■ **Requirement**
Nothing in the data may be altered; the answer is a verbatim copy of it.

■ **Stored data**
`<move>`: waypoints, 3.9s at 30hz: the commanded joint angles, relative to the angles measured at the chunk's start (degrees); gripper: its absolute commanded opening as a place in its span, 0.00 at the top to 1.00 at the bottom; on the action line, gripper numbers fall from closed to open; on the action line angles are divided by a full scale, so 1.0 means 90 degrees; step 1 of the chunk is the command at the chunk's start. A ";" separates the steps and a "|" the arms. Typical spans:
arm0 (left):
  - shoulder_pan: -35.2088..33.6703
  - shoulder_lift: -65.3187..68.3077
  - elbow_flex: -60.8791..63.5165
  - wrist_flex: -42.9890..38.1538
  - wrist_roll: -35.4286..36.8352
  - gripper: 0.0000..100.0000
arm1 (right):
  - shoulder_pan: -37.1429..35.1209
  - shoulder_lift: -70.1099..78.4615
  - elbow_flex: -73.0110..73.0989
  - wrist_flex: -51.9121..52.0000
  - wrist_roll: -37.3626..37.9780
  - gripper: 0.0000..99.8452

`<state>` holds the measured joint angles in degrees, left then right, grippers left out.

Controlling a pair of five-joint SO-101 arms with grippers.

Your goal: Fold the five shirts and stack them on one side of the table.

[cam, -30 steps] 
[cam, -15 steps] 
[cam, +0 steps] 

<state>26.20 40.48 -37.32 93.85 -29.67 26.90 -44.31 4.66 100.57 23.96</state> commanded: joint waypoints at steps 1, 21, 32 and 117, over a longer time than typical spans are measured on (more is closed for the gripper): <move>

■ **Answer**
`<move>`: waypoints, 3.9s at 30hz: the commanded joint angles, relative to the angles measured at the chunk's start (degrees); gripper: its absolute commanded opening as a place in its span, 0.00 at the top to 1.00 at the bottom; on the action line, gripper numbers fall from closed to open; on the action line angles are divided by a full scale, so 1.0 means 90 degrees; step 1 of the chunk is the command at the chunk's start. A ";" separates the steps and a "|" the arms. Typical spans:
arm0 (left):
  - shoulder_pan: -35.2088..33.6703
  - shoulder_lift: -65.3187..68.3077
  - elbow_flex: -60.8791..63.5165
  - wrist_flex: -42.9890..38.1538
  - wrist_roll: -35.4286..36.8352
  - gripper: 0.0000..100.0000
arm1 (right):
  - shoulder_pan: -37.1429..35.1209
  - shoulder_lift: -70.1099..78.4615
  - elbow_flex: -73.0110..73.0989
  - wrist_flex: -51.9121..52.0000
  - wrist_roll: -37.3626..37.9780
  - gripper: 0.0000..99.8452

`<state>` holds the measured joint angles in degrees, left then right, grippers left out.

Controlling a pair of five-joint SO-101 arms with grippers.

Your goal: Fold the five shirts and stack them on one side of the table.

[cam, -30 steps] 
[cam, -15 steps] 
[cam, +0 steps] 

<state>26.20 40.48 -37.32 93.85 -29.67 26.90 -44.31 4.66 100.57 23.96</state> commanded: joint waypoints at steps 1, 21, 32 and 117, over a longer time than typical spans are measured on (more is closed for the gripper): <move>

The output requires no further additions.